Pour les pharmaciens de la région, ce courrier de l’ARS est un motif de satisfaction, après des années d’alertes restées lettre morte. « Je travaille sur ce dossier depuis dix ans, explique Pierre Kreit, président de l’URPS Champagne Ardenne des pharmaciens d’officine et président du syndicat des pharmaciens de la Marne. J’ai reçu de nombreuses plaintes de confrères au sujet des prestataires de services qui vendent du matériel médical. J’ai aussi des patients qui m’ont alerté sur certaines pratiques qu’ils avaient connues à l’hôpital. » Il cite notamment des patients, qui, sans même avoir vu leur ordonnance, ont été directement adressés à des sociétés privées dispensatrices de matériel médical. « Ils parlent de représentants de ces entreprises, qui viennent leur rendre visite dans leur chambre d’hôpital pour leur proposer de livrer des poches de stomie, détaille Pierre Kreit. J’ai aussi l’exemple de l’une de mes patientes, à qui j’ai délivré moi-même les poches. L’employé de la société est malgré tout venu chez elle et l’a réprimandée quand il a appris que la délivrance avait déjà été effectuée. »
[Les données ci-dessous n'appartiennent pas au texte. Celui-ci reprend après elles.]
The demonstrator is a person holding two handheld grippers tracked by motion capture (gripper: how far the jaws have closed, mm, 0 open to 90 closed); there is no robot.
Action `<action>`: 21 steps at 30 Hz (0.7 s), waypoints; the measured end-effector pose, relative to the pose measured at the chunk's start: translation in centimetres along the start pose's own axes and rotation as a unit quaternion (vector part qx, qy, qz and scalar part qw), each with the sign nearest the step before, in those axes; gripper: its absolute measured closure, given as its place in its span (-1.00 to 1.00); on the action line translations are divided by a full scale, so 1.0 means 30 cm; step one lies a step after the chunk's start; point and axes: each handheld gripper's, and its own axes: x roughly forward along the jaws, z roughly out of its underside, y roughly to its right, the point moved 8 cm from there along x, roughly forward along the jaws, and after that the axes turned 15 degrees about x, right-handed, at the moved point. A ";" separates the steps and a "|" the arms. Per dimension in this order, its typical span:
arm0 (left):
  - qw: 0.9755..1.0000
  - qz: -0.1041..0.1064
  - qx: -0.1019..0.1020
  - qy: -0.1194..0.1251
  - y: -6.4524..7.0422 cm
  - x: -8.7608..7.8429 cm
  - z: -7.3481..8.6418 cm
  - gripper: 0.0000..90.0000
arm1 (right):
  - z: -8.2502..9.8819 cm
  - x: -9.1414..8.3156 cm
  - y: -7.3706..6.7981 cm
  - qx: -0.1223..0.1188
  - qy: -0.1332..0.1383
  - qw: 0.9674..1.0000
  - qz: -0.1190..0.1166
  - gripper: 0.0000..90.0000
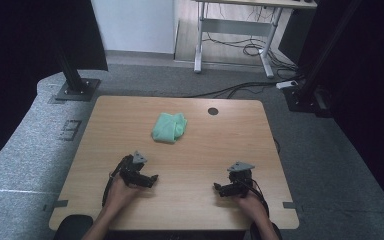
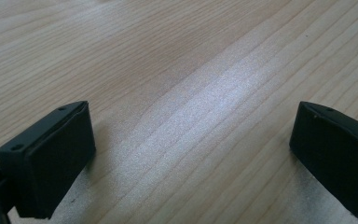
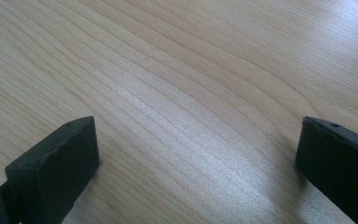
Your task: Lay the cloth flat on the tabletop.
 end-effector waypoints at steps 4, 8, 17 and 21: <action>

Ce confrère pointe par ailleurs les risques pour la santé des patients, qui découlent de ces pratiques. « On nous demande de remplir le dossier pharmaceutique. Je veux bien, mais si les patients reçoivent des traitements par l’intermédiaire des prestataires de services, cela ne figure pas dans le DP. J’ai parfois appris que mes patients étaient sous oxygénothérapie seulement quatre ou cinq ans après le début de leur traitement. Quand on sait que certains médicaments sont contre-indiqués lorsqu’on est sous oxygène, les conséquences peuvent être très graves », déplore-t-il. Autre motif d’exaspération : les pratiques de certains prestataires, qui faxent eux-mêmes les ordonnances des patients aux pharmaciens. « Ces sociétés me demandent à moi, pharmacien diplômé, des médicaments pour mon patient ! Cela va vraiment trop loin. Les pharmaciens en ont plus que marre. Nous voulons bien faire les nouvelles missions prévues par la loi HPST, mais il faudrait déjà qu’on nous rende les anciennes… »
Pour protester contre ces agissements, Pierre Kreit a écrit une lettre à Roselyne Bachelot, en 2009, lorsqu’elle était ministre de la Santé. Sans réponse concrète, il a réitéré en 2011 en remettant un courrier à Xavier Bertrand. Il s’est également tourné vers l’Agence régionale de santé, qui, finalement, s’est emparée du problème. « C’est une première étape qui vient d’être franchie, se félicite le président du syndicat des pharmaciens de la Marne. La deuxième devrait être la mise en place d’une commission de transparence avec des représentants de l’ARS, des URPS et des responsables des hôpitaux et des cliniques. Le droit du patient doit être respecté et il faut que la transparence soit assurée. » Pour lui, « il est également indispensable que le DP soit alimenté et que la communication entre les professionnels de santé de ville et le milieu hospitalier soit améliorée. Ce n’est pas aux prestataires de s’occuper de l’éducation thérapeutique du patient et de son suivi thérapeutique. C’est aux professionnels de santé de le faire », estime-t-il. Il attend maintenant de voir les effets que produira le courrier de l’ARS et envisage d’aller plus loin s’ils ne sont pas satisfaisants. « Il faut faire cesser ces pratiques. Nous n’hésiterons pas à porter plainte s’il le faut », conclut-il.